Molecular basis for semidominance of missense mutations in the XANTHA-H (42-kDa) subunit of magnesium chelatase

Abstract

During biosynthesis of bacteriochlorophyll or chlorophyll, three protein subunits of 140, 70, and 42 kDa interact to insert Mg2+ into protoporphyrin IX. The semidominant Chlorina-125, -157, and -161 mutants in barley are deficient in this step and accumulate protoporphyrin IX after feeding on 5-aminolevulinate. Chlorina-125, -157, and -161 are allelic to the recessive xantha-h mutants and contain G559A, G806A, and C271T mutations, respectively. These mutations cause single amino acid substitutions in residues that are conserved in all known primary structures of the 42-kDa subunit. In vitro complementation and reconstitution of Mg-chelatase activity show that the 42-kDa subunits are defective in the semidominant Chlorina mutants. A mutated protein is maintained in the Chlorina plastids, unlike in the xantha-h plastids. Heterozygous Chlorina seedlings have 25-50% of the Mg-chelatase activity of wild-type seedlings. Codominant expression of active and inactive 42-kDa subunits in heterozygous Chlorina seedlings is likely to produce two types of heterodimers between the strongly interacting 42-kDa and 70-kDa subunits. Reduced Mg-chelatase activity is explained by the capacity of heterodimers consisting of mutated 42-kDa and wild-type 70-kDa protein to bind to the 140-kDa subunit. The 42-kDa subunit is similar to chaperones that refold denatured polypeptides with respect to its ATP-to-ADP exchange activity and its ability to generate ATPase activity with the 70-kDa subunit. We hypothesize that the association of the 42-kDa subunit with the 70-kDa subunit allows them to form a specific complex with the 140-kDa subunit and that this complex inserts Mg2+ into protoporphyrin IX.

Figure 1

Leaves (6 days old) obtained from the seeds of a heterozygous barley Chlorina mutant. Because of the semidominant behavior of the Chlorina mutation, the leaves segregate into a phenotypic ratio of one normal green wild-type to two light-green heterozygotes to one yellow, chlorophyll-lacking homozygote.
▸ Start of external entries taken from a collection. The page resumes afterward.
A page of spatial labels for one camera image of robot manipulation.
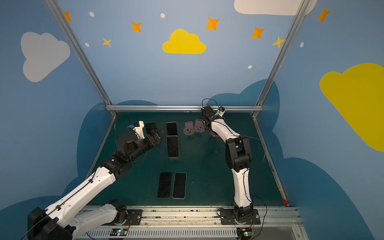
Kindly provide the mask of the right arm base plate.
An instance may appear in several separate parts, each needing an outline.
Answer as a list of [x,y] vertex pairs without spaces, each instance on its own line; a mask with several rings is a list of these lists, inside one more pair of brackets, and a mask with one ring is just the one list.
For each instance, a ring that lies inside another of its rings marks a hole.
[[235,216],[234,209],[217,209],[217,215],[222,225],[260,225],[261,219],[258,210],[254,209],[248,217],[238,218]]

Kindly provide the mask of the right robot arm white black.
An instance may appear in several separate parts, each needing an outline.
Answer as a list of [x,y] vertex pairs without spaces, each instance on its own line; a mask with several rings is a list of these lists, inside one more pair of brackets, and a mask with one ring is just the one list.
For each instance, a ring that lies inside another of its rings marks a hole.
[[234,217],[238,223],[243,223],[254,212],[249,189],[251,146],[248,137],[240,135],[227,125],[224,113],[224,107],[219,107],[217,111],[210,106],[202,107],[205,129],[225,142],[225,159],[234,178]]

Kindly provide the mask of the blue phone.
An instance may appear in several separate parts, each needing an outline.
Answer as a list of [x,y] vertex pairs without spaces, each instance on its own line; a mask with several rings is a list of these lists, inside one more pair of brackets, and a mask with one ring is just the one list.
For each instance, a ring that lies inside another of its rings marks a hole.
[[180,155],[179,137],[167,136],[167,154],[170,159],[177,159]]

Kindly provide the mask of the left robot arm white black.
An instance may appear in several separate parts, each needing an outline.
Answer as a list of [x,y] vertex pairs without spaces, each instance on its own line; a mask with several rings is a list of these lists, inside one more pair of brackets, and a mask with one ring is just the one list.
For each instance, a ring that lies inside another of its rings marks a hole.
[[119,138],[114,154],[67,195],[45,209],[31,211],[25,237],[29,240],[74,240],[103,224],[124,224],[128,218],[127,208],[119,201],[108,202],[84,215],[79,212],[130,170],[133,161],[162,142],[155,123],[150,125],[145,136],[129,133],[127,138]]

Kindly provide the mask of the grey phone stand emptied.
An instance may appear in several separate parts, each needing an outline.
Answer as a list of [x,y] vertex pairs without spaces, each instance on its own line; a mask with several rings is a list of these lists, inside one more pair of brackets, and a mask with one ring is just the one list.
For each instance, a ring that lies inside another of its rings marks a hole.
[[192,121],[185,122],[185,128],[183,129],[183,132],[186,136],[191,136],[195,133],[194,124]]

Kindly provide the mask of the grey round stand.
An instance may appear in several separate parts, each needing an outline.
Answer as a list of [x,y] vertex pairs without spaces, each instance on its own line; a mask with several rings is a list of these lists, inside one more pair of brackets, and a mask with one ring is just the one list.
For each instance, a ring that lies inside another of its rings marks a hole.
[[194,130],[196,133],[203,133],[205,131],[204,121],[201,119],[196,119]]

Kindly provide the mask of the dark phone grey stand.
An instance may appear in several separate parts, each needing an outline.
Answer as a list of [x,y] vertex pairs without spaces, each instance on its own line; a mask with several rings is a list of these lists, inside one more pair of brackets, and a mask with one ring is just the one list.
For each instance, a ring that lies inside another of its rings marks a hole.
[[161,172],[158,186],[158,198],[168,198],[171,195],[172,173]]

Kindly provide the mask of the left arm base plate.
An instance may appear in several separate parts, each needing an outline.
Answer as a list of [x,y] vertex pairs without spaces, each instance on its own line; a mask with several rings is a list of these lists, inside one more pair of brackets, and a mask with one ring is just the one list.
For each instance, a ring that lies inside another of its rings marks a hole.
[[109,224],[116,226],[138,226],[141,223],[142,214],[143,211],[138,209],[119,210],[115,219]]

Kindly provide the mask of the white phone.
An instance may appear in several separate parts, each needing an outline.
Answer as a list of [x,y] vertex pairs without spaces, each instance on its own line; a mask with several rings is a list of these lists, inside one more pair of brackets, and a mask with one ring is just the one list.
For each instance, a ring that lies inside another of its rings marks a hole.
[[186,197],[187,174],[175,173],[173,199],[184,199]]

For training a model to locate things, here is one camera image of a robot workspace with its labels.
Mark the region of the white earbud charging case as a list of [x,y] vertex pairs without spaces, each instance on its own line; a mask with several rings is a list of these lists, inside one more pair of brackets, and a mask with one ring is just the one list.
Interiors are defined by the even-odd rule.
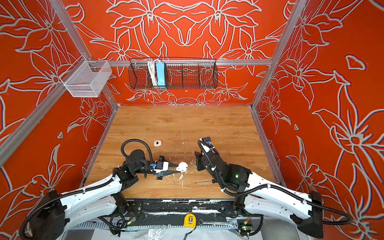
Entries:
[[162,141],[161,140],[156,140],[156,141],[154,141],[154,146],[155,147],[160,147],[161,145],[162,145]]

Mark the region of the black handled screwdriver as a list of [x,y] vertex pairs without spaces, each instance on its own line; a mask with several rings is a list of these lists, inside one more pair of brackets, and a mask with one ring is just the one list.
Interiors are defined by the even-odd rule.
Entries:
[[216,184],[216,180],[210,180],[210,181],[203,181],[203,182],[196,182],[196,184]]

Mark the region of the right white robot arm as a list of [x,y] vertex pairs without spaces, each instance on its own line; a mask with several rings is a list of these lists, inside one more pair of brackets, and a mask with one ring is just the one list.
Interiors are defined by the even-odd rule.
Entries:
[[313,238],[324,237],[324,226],[344,226],[353,218],[326,207],[318,192],[301,193],[264,179],[240,165],[227,164],[216,150],[195,152],[199,172],[206,170],[221,191],[235,198],[236,209],[248,215],[269,216],[294,224]]

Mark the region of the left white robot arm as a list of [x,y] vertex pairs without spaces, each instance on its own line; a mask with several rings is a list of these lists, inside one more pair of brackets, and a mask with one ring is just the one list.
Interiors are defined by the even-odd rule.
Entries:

In this spike, the ratio is 3 normal green to 13 light-green to 5 yellow.

Figure 2

Polypeptide sequence alignment of 42-kDa subunits of Mg-chelatase. The barley sequence and 5 of the 14 sequences available in the GenBank Database: Hvu (Hordeum vulgare; barley; GenBank accession no. U26545), Gma (Glycine max; soybean; D45857), Nta (N. tabacum; tobacco; AF014053), Ath (Arabidopsis thaliana; thale cress; X91411), Rca (Rhodobacter capsulatus; Z11165), and Rsp [R. sphaeroides; AF017642 (AJ001690)]. The N-terminal sequence of the soybean, tobacco, and thale cress polypeptides is the same as that of the unprocessed proteins. Conserved amino acid residues in all 14 sequences are marked by asterisks. The species of origin of the 42-kDa subunits (not displayed) are Porphyra purpurea (U38804), Odontella sinensis (Z67753), Cryptomonas phi (Z21976), Anabaena variabilis (D49426), Synechocystis PCC6803 (U35144), Olisthodiscus luteus (Z21959), Chlorobium vibrioforme (Z83933), and Heliobacillus mobilis (AF080002). Arrows indicate the amino acid residues changed in mutants: L91F, D187N, and R269K. The tobacco Sulfur mutation is N269I.

Figure 3

Western blot analysis of the barley Mg-chelatase subunits XANTHA-H (Top), XANTHA-F (Middle), and XANTHA-G (Bottom). Lanes: 1, Chlorina-125; 2, Chlorina-157; 3, Chlorina-161; 4, xantha-h⁵⁷; 5, xantha-g²⁸; 6, xantha-f¹⁰; 7, wild-type chloroplast high-speed supernatant; and 8, wild-type chloroplast high-speed pellet. The molecular masses of the standard bands labeled in lanes 7 and 8 are 42 kDa for H, 150 kDa for F, and 76 kDa for G.